The idea that it was Mr. Trump’s election to lose emerged after the assassination attempt. Mr. Trump survived, rose triumphant and sat at the convention looking like a man who by God’s grace was alive to carry on. With Mr. Biden refusing to admit reality about himself or his election prospects, and his party in disarray, Mr. Trump had been handed the election on a silver platter.

All he had to do was deliver a statesmanlike acceptance speech and pocket the election, with or without Mr. Biden in the race. Instead, once past his moving words about the attempt on his life, Mr. Trump gave a shopworn, meandering stump speech. After all his travails, controversies and wars with the Democrats, this was a chance to show himself to the entire country as the president. Instead he gave them something familiar—Trump.

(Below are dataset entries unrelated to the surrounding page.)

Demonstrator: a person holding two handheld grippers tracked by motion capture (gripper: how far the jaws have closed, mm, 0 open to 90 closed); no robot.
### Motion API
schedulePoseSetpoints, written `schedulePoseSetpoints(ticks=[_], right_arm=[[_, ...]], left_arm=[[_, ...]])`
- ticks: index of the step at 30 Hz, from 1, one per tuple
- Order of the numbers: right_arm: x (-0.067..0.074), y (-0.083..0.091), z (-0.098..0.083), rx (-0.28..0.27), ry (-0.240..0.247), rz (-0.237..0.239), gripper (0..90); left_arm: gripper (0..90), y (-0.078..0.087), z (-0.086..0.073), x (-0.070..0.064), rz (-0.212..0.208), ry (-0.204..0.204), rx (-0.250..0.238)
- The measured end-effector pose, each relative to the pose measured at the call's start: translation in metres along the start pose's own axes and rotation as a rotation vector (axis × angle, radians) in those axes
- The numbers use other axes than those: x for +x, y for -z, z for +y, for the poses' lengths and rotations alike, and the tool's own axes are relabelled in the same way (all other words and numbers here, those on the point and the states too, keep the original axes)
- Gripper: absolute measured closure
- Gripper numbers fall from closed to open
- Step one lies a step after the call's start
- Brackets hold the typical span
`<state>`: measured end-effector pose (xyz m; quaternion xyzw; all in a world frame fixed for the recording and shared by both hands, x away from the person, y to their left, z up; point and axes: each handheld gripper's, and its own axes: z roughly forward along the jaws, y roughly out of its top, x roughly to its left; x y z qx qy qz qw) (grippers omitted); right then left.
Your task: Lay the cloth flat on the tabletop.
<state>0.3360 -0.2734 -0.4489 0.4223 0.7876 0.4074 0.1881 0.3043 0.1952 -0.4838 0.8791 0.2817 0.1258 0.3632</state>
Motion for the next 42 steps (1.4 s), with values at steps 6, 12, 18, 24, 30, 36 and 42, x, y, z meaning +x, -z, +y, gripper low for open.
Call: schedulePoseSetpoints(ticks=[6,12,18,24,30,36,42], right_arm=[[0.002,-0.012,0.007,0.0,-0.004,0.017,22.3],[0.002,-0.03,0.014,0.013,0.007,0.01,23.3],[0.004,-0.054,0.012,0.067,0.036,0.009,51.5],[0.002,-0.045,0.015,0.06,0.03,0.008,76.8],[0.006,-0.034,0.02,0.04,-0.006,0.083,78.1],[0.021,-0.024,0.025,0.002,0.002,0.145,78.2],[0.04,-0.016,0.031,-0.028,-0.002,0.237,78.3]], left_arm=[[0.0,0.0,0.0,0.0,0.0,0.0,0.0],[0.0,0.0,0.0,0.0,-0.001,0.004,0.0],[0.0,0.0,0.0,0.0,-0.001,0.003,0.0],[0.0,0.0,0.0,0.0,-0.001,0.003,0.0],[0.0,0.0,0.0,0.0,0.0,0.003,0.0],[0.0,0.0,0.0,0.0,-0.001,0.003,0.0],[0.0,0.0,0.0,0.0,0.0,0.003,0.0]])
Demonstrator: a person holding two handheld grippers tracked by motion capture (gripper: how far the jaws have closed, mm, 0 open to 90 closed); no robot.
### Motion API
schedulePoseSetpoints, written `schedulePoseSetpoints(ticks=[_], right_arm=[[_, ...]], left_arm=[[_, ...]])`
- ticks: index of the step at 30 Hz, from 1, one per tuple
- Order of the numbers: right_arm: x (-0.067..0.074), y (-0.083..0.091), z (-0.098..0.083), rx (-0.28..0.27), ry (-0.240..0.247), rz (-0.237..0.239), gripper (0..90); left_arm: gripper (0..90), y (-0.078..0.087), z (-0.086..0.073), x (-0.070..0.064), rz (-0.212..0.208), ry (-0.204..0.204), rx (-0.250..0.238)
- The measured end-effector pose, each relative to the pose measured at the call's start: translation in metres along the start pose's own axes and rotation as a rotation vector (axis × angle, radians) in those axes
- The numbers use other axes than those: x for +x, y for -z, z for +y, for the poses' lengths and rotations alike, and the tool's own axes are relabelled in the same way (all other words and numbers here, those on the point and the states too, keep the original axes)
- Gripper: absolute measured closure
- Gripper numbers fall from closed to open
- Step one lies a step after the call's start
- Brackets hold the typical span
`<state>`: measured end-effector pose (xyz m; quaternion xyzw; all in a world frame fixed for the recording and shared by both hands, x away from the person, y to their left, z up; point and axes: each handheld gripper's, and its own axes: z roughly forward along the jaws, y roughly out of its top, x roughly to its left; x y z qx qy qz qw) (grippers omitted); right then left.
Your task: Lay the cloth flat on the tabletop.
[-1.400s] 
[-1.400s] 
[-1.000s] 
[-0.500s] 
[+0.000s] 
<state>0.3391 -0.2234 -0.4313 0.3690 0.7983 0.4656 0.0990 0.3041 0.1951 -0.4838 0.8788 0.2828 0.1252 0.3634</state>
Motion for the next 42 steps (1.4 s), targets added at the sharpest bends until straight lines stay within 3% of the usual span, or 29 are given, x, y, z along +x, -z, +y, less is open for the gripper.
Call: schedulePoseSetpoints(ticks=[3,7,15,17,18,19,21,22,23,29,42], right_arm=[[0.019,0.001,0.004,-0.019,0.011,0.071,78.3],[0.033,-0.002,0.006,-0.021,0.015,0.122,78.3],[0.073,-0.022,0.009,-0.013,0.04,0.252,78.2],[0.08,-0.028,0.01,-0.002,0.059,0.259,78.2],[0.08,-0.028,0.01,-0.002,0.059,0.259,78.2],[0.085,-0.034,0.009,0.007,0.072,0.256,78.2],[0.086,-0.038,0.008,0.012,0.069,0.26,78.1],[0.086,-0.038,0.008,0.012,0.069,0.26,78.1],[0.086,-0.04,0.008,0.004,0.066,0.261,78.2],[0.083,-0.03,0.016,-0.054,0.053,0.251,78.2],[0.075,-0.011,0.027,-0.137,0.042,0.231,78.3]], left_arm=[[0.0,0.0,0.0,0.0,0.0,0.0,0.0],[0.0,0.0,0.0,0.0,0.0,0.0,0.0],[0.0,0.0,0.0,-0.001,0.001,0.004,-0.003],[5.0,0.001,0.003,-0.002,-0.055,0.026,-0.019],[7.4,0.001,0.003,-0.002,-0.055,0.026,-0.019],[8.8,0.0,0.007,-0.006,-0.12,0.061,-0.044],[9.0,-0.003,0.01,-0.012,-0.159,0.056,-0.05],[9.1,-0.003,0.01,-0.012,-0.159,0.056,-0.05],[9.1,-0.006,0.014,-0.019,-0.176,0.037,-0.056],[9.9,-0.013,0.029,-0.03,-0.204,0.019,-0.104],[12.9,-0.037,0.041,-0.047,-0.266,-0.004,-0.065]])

If Mr. Trump couldn’t pull himself together to deliver a solid 60-minute case for his candidacy then, there is no reason to expect he will do so in the campaign ahead.

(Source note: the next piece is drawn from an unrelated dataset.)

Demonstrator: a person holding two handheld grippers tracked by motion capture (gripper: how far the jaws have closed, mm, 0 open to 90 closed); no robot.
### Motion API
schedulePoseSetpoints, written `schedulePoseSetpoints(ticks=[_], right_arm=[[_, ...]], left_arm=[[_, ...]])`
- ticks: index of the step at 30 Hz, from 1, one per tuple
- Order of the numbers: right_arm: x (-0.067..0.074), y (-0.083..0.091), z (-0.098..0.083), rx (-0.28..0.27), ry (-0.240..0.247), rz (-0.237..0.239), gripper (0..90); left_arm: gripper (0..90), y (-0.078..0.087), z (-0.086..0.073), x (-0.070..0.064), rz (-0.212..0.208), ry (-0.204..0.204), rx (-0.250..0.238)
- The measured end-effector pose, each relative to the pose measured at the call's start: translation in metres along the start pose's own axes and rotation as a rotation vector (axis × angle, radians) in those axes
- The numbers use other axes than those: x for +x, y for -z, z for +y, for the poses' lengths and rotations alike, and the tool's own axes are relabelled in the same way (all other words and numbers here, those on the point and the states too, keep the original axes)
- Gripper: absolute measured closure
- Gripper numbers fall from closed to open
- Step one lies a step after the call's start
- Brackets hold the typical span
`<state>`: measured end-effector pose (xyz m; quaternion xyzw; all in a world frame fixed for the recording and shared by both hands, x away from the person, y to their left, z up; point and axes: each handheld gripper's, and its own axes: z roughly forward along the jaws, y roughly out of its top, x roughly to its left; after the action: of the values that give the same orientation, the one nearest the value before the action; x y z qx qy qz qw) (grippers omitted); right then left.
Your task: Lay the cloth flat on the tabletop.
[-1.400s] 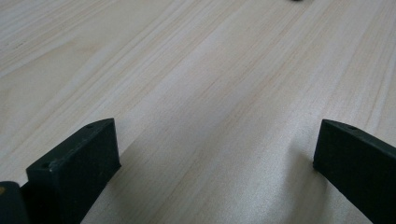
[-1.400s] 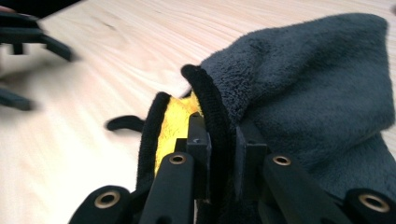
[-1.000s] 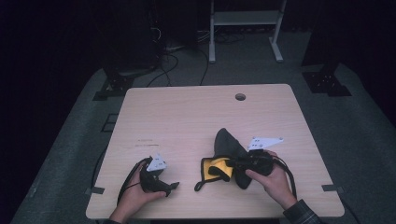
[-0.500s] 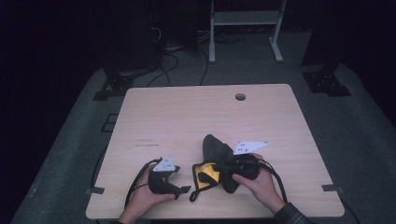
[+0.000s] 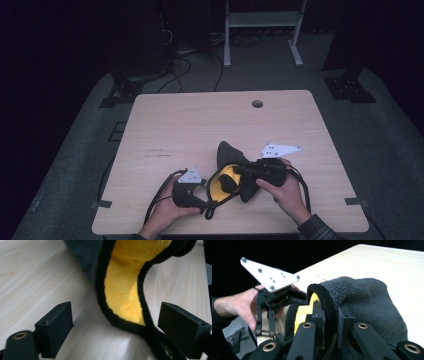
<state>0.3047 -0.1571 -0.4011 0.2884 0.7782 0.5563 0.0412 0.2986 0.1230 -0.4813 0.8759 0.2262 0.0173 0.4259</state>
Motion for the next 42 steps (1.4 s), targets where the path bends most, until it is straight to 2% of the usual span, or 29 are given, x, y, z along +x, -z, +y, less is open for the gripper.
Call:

This election will be decided by independent and undecided voters in seven states. Whatever they knew about Mr. Trump before the assassination attempt is what they’re going to know for the next several months. Which means that Ms. Harris, for all her liabilities, has a good chance of making this election competitive. She could win.

Track records matter in political forecasting. An established reality is that Trump elections are close (including down the ballot). With the millions of votes cast in 2016, Mr. Trump barely beat Hillary Clinton. After four years as president, Mr. Trump narrowly lost to Mr. Biden, a multiple loser in previous White House runs. What reasons has Mr. Trump given voters—despite that golden convention opportunity—to give him a landslide victory in 2024?

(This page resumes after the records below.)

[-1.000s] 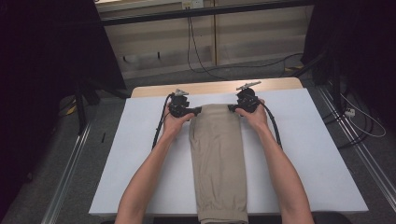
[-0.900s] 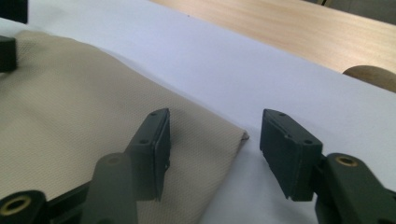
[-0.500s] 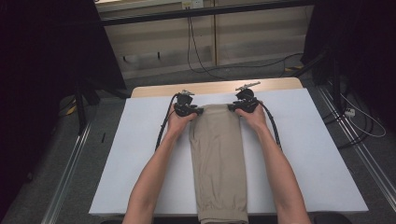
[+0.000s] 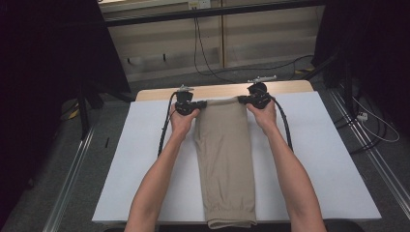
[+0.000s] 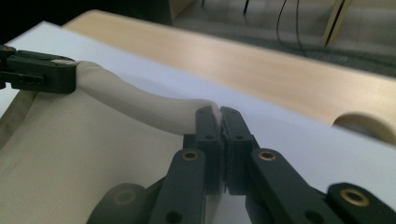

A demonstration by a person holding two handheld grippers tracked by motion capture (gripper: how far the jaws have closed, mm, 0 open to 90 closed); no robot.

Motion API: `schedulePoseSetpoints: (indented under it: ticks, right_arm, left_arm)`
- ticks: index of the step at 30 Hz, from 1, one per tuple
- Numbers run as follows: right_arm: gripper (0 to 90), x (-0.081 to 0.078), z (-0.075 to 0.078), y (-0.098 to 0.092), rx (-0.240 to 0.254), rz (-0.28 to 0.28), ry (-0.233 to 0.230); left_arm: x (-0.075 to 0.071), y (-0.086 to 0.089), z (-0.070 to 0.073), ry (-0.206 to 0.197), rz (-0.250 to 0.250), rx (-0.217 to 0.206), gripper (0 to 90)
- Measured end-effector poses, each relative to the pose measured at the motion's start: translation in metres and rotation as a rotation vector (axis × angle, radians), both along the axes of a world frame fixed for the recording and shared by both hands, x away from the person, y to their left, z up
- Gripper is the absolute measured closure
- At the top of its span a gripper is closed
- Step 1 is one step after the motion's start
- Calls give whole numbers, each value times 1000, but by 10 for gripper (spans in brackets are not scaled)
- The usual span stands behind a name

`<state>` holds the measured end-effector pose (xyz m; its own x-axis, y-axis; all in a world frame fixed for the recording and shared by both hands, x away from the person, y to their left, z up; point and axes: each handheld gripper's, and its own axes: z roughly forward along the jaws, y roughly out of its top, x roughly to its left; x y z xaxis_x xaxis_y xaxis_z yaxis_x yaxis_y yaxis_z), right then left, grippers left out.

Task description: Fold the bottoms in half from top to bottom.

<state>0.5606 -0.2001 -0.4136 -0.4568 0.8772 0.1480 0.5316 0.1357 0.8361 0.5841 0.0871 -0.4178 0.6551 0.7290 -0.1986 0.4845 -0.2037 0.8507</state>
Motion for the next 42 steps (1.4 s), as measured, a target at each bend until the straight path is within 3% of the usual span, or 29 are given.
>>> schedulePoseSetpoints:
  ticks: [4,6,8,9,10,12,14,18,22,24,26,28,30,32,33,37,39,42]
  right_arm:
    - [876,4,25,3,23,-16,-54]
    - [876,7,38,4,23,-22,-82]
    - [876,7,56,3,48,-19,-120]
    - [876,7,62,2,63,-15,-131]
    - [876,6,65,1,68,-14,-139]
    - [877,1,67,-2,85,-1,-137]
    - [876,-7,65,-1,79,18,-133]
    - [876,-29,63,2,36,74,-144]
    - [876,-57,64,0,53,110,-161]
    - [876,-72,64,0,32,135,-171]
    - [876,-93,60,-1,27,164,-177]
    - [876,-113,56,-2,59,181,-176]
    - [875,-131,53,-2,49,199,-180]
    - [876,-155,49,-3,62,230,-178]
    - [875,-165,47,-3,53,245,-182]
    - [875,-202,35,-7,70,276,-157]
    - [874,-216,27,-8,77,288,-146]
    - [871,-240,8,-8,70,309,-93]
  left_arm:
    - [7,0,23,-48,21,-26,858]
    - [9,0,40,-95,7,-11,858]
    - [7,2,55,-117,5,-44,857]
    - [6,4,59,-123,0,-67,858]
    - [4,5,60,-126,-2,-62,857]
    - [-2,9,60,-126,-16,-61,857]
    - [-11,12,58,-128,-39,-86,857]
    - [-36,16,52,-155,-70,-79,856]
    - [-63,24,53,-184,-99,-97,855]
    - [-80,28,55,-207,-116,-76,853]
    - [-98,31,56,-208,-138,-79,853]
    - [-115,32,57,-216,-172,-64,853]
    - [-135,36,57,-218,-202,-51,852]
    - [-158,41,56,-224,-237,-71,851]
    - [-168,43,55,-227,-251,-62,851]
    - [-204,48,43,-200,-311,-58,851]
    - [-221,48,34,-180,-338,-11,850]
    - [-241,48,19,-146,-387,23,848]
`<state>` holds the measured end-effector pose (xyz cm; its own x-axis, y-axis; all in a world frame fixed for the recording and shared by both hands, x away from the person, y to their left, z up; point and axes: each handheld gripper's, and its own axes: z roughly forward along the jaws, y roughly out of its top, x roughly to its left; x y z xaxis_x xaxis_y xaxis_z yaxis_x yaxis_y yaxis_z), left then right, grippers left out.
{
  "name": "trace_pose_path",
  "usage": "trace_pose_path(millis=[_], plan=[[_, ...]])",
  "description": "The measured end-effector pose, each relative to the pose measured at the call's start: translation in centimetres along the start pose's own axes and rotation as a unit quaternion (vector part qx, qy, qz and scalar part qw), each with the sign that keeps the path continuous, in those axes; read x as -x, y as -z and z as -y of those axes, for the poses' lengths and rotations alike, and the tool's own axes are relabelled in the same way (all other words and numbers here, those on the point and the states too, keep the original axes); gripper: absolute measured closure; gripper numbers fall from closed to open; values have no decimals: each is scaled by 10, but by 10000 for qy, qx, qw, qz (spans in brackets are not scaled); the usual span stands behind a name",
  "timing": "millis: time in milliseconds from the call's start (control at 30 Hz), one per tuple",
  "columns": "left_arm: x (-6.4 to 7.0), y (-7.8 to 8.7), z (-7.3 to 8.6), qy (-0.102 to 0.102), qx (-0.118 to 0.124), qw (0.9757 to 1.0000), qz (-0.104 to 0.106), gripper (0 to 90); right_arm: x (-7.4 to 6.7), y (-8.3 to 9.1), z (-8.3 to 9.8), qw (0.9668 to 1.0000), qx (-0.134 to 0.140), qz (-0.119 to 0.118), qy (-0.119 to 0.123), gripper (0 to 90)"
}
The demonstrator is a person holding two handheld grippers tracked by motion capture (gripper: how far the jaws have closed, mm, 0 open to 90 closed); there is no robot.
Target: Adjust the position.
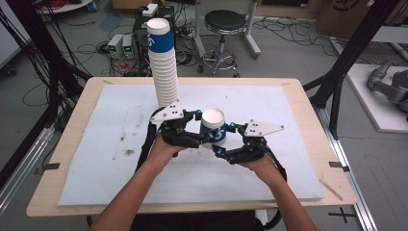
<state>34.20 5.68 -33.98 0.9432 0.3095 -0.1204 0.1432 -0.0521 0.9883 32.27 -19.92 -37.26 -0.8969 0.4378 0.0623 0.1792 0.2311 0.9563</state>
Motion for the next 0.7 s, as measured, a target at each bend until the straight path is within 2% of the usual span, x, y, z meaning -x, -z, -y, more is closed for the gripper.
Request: trace_pose_path(millis=[33,67,100,133,200,233,300,333,367,467,500,533,633,667,700], plan=[[0,0,0,0,0,10000,0,279,0,0,0,10000,0,0,0,140],[1,-3,1,16,-35,10000,27,278,0,-6,-1,9999,13,-109,44,142],[1,-3,1,16,-35,10000,27,278,0,-6,-1,9999,13,-109,44,142],[2,-3,1,-48,-118,9999,18,277,-1,-9,-1,9998,0,-132,145,165],[1,-3,1,-28,-154,9999,28,271,-1,-9,-1,9997,-47,-110,199,186],[1,-3,1,5,-178,9998,52,266,-1,-5,-2,9993,-168,-92,308,229],[6,-4,0,-276,-408,9987,-86,255,-1,-3,-3,9983,-359,-14,466,244],[6,-4,0,-276,-408,9987,-86,238,-1,-2,-4,9971,-484,43,582,248],[6,-4,-2,-319,-588,9977,-101,216,-2,-1,-5,9965,-564,59,616,249],[4,-3,-6,-323,-645,9974,-87,193,-3,1,-7,9932,-753,171,871,250],[4,-3,-6,-323,-645,9974,-87,183,-3,1,-7,9932,-753,171,871,250],[3,-3,-9,-361,-698,9969,-19,177,-3,-1,-7,9901,-948,156,1019,250],[3,-6,-8,-356,-812,9960,84,185,-3,-3,-7,9901,-992,-82,988,250],[2,-6,-7,-343,-879,9951,294,208,-3,-3,-7,9901,-986,-127,990,250],[3,-6,-7,-368,-855,9950,353,279,-3,-3,-7,9905,-987,-189,936,246]])
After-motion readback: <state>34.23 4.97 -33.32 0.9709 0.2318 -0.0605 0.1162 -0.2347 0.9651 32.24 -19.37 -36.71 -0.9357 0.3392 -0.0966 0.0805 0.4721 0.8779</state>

Mr. Trump has proved he possesses political gifts. Amid unending assault, he has shown resilience, adaptability, fortitude and now even courage. I am emphasizing his convention speech because I think it reveals a potentially fatal Trump flaw.

Donald Trump is the Dr. Jekyll and Mr. Hyde of American politics. Most of the time, he displays unusual talents to advance his own interests. But once in front of a big crowd—even the convention coronation—a switch flips and he becomes Mr. Hyde, uncontrollably going off-script and raving about whatever enters his mind.

An example: Notwithstanding abortion, the campaign’s biggest issue remains the unpopular Biden-Harris economy and inflation. Mr. Trump’s economic record when president, as compiled toward the end of his term by his Council of Economic Advisers, is impressive. But Mr. Trump struggles to present his own economic achievement with anything resembling clarity. It’s a hodgepodge of claims.

The off-script discontinuity of Mr. Trump’s presentation style, at times entertaining, didn’t matter when his opponent was the even more discontinuous Mr. Biden. Ms. Harris may yet give voters her signature word salads, but with the stakes this high, don’t bet on it. She’ll fix that.

During the silent Biden coup, no name came up more often—and no major figure said less—than Barack Obama. Turns out the job fell to Nancy Pelosi, the most skilled politician of our times at getting people to go where they don’t want to go. But the Obamas—Barack and Michelle—will be back.

One of Mr. Trump’s most remarkable recent achievements has been gaining the support of black and Hispanic voters, especially younger males. That, too, is the product of his record at creating private job opportunities. To win, Ms. Harris needs to pull those voters back to the Democratic Party. She can’t easily do that, but the still-charismatic Mr. Obama can.

I would look for the Obama sphinx to re-emerge in the campaign as a Harris proxy to talk black men back into the party. Michelle will join the candidate in reaching out to suburban women. If Mr. Trump loses, the Obamas will ascend to the Democratic Mt. Rushmore. And maintain an open phone line to the Oval Office.

The Harris campaign plans a nonstop ad hominem assault on Mr. Trump. Convicted, “will take us back" and all that. The rationale for going low is it will make Mr. Trump go even lower against “the first black woman to run for president." That in turn will be the offset against Mr. Trump’s gains with the public from the assassination attempt.

Mr. Trump had a chance to close the deal with his acceptance speech. He didn’t. If Trump-rally mode is as good as it’s going to get, she has a chance.